*About this exercise*:
Repeat the data below in full and exactly.

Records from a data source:
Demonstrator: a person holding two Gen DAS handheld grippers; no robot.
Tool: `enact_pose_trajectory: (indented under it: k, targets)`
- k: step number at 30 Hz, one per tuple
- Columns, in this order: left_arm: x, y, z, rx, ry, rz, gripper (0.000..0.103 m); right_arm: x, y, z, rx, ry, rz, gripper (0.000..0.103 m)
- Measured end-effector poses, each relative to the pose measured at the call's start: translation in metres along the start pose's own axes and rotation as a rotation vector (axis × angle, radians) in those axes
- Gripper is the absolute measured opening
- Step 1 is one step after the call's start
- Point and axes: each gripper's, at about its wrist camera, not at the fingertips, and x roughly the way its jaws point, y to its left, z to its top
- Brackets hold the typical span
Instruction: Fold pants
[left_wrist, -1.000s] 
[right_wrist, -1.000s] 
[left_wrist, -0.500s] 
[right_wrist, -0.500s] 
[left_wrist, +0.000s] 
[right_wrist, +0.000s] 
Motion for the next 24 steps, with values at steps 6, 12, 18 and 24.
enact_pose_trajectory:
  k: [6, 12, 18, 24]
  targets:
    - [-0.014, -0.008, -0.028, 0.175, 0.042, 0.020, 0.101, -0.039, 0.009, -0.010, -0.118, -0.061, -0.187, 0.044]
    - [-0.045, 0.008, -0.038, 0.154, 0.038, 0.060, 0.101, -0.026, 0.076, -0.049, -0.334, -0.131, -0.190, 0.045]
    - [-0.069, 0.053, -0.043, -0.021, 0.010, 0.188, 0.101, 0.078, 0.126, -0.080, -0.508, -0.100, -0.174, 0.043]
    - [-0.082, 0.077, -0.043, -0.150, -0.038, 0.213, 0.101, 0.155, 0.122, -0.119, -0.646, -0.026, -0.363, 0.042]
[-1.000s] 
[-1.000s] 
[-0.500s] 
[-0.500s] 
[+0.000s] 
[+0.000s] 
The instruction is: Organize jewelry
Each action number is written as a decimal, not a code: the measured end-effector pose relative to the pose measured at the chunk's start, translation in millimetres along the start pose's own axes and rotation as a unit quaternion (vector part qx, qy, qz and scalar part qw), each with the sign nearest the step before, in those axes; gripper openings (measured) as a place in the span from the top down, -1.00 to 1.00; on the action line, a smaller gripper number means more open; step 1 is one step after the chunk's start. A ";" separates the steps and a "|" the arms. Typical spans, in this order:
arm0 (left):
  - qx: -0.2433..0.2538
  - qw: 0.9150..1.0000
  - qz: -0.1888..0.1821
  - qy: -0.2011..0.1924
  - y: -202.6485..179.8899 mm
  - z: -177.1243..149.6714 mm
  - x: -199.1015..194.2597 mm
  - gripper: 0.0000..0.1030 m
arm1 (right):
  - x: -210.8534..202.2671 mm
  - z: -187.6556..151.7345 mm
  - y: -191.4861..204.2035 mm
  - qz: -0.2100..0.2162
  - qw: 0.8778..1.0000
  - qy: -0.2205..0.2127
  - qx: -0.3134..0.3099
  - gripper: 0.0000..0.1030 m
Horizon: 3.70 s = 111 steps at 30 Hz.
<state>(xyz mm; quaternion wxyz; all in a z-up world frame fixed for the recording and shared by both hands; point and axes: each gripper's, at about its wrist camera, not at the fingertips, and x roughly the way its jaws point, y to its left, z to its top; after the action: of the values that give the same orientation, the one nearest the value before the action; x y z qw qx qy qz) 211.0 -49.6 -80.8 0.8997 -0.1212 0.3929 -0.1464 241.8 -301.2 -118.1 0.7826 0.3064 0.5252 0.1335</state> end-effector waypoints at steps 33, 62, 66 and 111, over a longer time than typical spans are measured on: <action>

*Output of the task*:
Demonstrator: a person holding two Gen DAS handheld grippers; no robot.
Tool: `enact_pose_trajectory: (indented under it: k, targets)`
- k: step number at 30 Hz, one per tuple
- Columns, in this order: left_arm: x, y, z, rx, ry, rz, gripper (0.000..0.103 m); right_arm: x, y, z, rx, ry, rz, gripper (0.000..0.103 m)
- Measured end-effector poses, each relative to the pose measured at the call's start: translation in metres along the start pose's own axes and rotation as a rotation vector (axis × angle, radians) in those axes
- Gripper is the absolute measured opening
- Step 1 is one step after the call's start
- Point and axes: each gripper's, at about its wrist camera, not at the fingertips, and x roughly the way its jaws point, y to its left, z to its top
- Brackets hold the typical span
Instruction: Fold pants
[left_wrist, -1.000s] 
[right_wrist, -1.000s] 
[left_wrist, -0.500s] 
[right_wrist, -0.500s] 
[left_wrist, +0.000s] 
[right_wrist, +0.000s] 
Motion for the next 24 steps, with values at steps 6, 12, 18 and 24.
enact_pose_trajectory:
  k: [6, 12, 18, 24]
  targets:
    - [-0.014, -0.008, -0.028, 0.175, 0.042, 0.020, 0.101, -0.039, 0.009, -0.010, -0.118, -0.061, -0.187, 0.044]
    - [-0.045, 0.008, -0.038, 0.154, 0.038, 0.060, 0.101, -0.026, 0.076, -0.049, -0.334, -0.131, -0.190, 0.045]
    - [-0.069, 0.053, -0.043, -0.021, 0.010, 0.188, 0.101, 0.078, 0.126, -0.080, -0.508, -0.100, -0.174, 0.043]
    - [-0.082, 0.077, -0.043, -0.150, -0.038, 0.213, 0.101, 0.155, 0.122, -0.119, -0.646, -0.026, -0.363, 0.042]
[-1.000s] 
[-1.000s] 
[-0.500s] 
[-0.500s] 
[+0.000s] 
[+0.000s] 
The instruction is: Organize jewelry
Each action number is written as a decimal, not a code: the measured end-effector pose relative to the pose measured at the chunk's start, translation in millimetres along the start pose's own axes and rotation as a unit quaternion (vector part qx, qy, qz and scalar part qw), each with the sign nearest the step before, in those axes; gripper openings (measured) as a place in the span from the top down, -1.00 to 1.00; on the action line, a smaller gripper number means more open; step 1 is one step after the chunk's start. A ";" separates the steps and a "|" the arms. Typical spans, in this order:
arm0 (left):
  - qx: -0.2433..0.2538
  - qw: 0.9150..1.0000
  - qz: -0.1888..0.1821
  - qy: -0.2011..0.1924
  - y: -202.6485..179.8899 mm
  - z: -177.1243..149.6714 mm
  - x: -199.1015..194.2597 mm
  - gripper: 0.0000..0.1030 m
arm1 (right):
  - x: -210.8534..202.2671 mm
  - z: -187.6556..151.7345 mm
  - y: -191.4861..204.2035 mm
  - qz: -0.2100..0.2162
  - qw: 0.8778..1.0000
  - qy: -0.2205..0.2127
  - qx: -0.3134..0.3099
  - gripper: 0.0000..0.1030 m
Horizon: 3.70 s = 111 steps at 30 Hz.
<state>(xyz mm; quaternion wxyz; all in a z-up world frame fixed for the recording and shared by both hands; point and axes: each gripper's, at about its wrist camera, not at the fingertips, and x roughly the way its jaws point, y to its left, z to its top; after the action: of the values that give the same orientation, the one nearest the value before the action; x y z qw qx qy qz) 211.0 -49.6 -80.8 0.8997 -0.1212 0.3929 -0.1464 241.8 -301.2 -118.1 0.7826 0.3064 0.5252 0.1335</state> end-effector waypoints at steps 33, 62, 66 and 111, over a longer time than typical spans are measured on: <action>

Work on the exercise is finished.